What you need to do
Repeat the records exactly. Every line must match.

Data excerpts
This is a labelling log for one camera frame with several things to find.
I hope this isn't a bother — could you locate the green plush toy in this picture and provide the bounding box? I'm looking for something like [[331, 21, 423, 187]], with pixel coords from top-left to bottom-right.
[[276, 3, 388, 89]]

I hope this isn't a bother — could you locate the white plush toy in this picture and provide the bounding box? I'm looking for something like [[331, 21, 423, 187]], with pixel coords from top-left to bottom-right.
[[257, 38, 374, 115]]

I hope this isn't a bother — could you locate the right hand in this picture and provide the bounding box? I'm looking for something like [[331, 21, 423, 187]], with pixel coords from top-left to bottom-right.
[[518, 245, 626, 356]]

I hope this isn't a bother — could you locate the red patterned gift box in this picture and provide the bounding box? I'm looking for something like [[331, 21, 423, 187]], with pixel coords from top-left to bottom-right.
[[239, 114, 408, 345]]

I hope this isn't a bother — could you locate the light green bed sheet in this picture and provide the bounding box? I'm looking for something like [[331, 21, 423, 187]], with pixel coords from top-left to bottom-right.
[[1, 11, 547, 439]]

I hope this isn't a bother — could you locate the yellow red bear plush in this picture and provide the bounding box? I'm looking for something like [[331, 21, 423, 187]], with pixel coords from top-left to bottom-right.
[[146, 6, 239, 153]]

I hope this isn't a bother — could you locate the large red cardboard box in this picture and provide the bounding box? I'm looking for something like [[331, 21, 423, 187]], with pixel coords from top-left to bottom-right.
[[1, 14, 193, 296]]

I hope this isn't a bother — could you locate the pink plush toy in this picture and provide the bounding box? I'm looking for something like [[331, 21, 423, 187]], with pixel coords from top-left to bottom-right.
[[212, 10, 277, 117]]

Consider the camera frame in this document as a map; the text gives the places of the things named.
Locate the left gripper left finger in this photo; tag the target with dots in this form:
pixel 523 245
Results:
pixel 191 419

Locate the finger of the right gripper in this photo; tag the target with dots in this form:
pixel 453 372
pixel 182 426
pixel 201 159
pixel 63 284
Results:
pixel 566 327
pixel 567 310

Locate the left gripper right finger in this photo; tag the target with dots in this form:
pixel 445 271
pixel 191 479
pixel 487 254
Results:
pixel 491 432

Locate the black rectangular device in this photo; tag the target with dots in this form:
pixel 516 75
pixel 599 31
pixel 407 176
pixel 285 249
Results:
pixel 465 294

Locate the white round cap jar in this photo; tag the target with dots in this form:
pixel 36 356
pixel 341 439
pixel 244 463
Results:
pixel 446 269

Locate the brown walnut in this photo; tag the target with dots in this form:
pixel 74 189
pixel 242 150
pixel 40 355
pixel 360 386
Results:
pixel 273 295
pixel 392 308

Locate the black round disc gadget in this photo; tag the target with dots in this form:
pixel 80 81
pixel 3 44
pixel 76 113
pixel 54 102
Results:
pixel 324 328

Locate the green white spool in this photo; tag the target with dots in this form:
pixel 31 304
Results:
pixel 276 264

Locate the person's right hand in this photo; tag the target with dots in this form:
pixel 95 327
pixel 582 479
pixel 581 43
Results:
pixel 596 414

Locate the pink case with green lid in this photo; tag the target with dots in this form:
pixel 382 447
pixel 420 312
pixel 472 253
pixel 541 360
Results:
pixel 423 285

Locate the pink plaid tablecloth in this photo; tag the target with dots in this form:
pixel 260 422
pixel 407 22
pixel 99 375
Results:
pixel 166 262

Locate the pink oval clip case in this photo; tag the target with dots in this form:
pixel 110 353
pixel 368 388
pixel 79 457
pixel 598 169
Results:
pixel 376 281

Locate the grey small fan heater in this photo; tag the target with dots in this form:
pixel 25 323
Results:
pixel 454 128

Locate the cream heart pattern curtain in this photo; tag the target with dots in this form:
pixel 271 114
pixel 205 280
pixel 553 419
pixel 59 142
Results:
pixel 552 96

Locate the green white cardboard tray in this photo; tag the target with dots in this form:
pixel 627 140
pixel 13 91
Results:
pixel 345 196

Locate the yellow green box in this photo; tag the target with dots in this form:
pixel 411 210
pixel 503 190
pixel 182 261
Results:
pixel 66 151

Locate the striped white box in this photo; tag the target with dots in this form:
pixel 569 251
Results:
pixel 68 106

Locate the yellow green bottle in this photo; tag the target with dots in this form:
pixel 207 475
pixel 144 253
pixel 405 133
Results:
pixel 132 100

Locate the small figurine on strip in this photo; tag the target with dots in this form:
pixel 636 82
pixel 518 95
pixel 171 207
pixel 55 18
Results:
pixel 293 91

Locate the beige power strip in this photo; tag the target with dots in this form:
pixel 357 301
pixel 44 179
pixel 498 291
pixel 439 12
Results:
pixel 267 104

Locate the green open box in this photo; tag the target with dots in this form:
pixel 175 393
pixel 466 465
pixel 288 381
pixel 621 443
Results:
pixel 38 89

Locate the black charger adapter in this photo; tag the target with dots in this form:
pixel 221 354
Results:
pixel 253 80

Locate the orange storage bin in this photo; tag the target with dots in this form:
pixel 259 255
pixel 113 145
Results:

Answer below
This is a labelling log for one camera frame with several things to find.
I hope this isn't a bother — could you locate the green plush toy in this picture and provide the bounding box? I'm looking for something like [[331, 21, 423, 187]], with pixel coords from top-left to bottom-right.
[[276, 3, 388, 89]]

I hope this isn't a bother — could you locate the white plush toy in this picture and provide the bounding box? I'm looking for something like [[331, 21, 423, 187]], with pixel coords from top-left to bottom-right.
[[257, 38, 374, 115]]

I hope this isn't a bother — could you locate the right hand in this picture and provide the bounding box? I'm looking for something like [[331, 21, 423, 187]], with pixel coords from top-left to bottom-right.
[[518, 245, 626, 356]]

I hope this isn't a bother — could you locate the red patterned gift box in this picture and provide the bounding box? I'm looking for something like [[331, 21, 423, 187]], with pixel coords from top-left to bottom-right.
[[239, 114, 408, 345]]

I hope this isn't a bother — could you locate the light green bed sheet in this picture and provide the bounding box? I'm looking for something like [[331, 21, 423, 187]], with pixel coords from top-left to bottom-right.
[[1, 11, 547, 439]]

I hope this isn't a bother — could you locate the yellow red bear plush in this picture and provide the bounding box? I'm looking for something like [[331, 21, 423, 187]], with pixel coords from top-left to bottom-right.
[[146, 6, 239, 153]]

I hope this isn't a bother — could you locate the large red cardboard box in this picture and provide the bounding box? I'm looking for something like [[331, 21, 423, 187]], with pixel coords from top-left to bottom-right.
[[1, 14, 193, 296]]

I hope this isn't a bother — could you locate the pink plush toy in this picture and provide the bounding box? I'm looking for something like [[331, 21, 423, 187]], with pixel coords from top-left to bottom-right.
[[212, 10, 277, 117]]

Consider the camera frame in this document as a map; the text gives the places of the things named.
Locate the left gripper left finger in this photo; tag the target with dots in this form:
pixel 523 245
Results:
pixel 191 419

Locate the finger of the right gripper in this photo; tag the target with dots in this form:
pixel 453 372
pixel 182 426
pixel 201 159
pixel 63 284
Results:
pixel 566 327
pixel 567 310

Locate the left gripper right finger in this photo; tag the target with dots in this form:
pixel 445 271
pixel 191 479
pixel 487 254
Results:
pixel 491 432

Locate the black rectangular device in this photo; tag the target with dots in this form:
pixel 516 75
pixel 599 31
pixel 407 176
pixel 285 249
Results:
pixel 465 294

Locate the white round cap jar in this photo; tag the target with dots in this form:
pixel 36 356
pixel 341 439
pixel 244 463
Results:
pixel 446 269

Locate the brown walnut in this photo; tag the target with dots in this form:
pixel 74 189
pixel 242 150
pixel 40 355
pixel 360 386
Results:
pixel 273 295
pixel 392 308

Locate the black round disc gadget in this photo; tag the target with dots in this form:
pixel 80 81
pixel 3 44
pixel 76 113
pixel 54 102
Results:
pixel 324 328

Locate the green white spool in this photo; tag the target with dots in this form:
pixel 31 304
Results:
pixel 276 264

Locate the person's right hand in this photo; tag the target with dots in this form:
pixel 95 327
pixel 582 479
pixel 581 43
Results:
pixel 596 414

Locate the pink case with green lid in this photo; tag the target with dots in this form:
pixel 382 447
pixel 420 312
pixel 472 253
pixel 541 360
Results:
pixel 423 285

Locate the pink plaid tablecloth in this photo; tag the target with dots in this form:
pixel 260 422
pixel 407 22
pixel 99 375
Results:
pixel 166 262

Locate the pink oval clip case in this photo; tag the target with dots in this form:
pixel 110 353
pixel 368 388
pixel 79 457
pixel 598 169
Results:
pixel 376 281

Locate the grey small fan heater in this photo; tag the target with dots in this form:
pixel 25 323
Results:
pixel 454 128

Locate the cream heart pattern curtain in this photo; tag the target with dots in this form:
pixel 271 114
pixel 205 280
pixel 553 419
pixel 59 142
Results:
pixel 552 96

Locate the green white cardboard tray in this photo; tag the target with dots in this form:
pixel 627 140
pixel 13 91
Results:
pixel 345 196

Locate the yellow green box in this photo; tag the target with dots in this form:
pixel 411 210
pixel 503 190
pixel 182 261
Results:
pixel 66 151

Locate the striped white box in this photo; tag the target with dots in this form:
pixel 569 251
Results:
pixel 68 106

Locate the yellow green bottle in this photo; tag the target with dots in this form:
pixel 207 475
pixel 144 253
pixel 405 133
Results:
pixel 132 100

Locate the small figurine on strip in this photo; tag the target with dots in this form:
pixel 636 82
pixel 518 95
pixel 171 207
pixel 55 18
Results:
pixel 293 91

Locate the beige power strip in this photo; tag the target with dots in this form:
pixel 357 301
pixel 44 179
pixel 498 291
pixel 439 12
Results:
pixel 267 104

Locate the green open box in this photo; tag the target with dots in this form:
pixel 175 393
pixel 466 465
pixel 288 381
pixel 621 443
Results:
pixel 38 89

Locate the black charger adapter in this photo; tag the target with dots in this form:
pixel 221 354
Results:
pixel 253 80

Locate the orange storage bin in this photo; tag the target with dots in this form:
pixel 259 255
pixel 113 145
Results:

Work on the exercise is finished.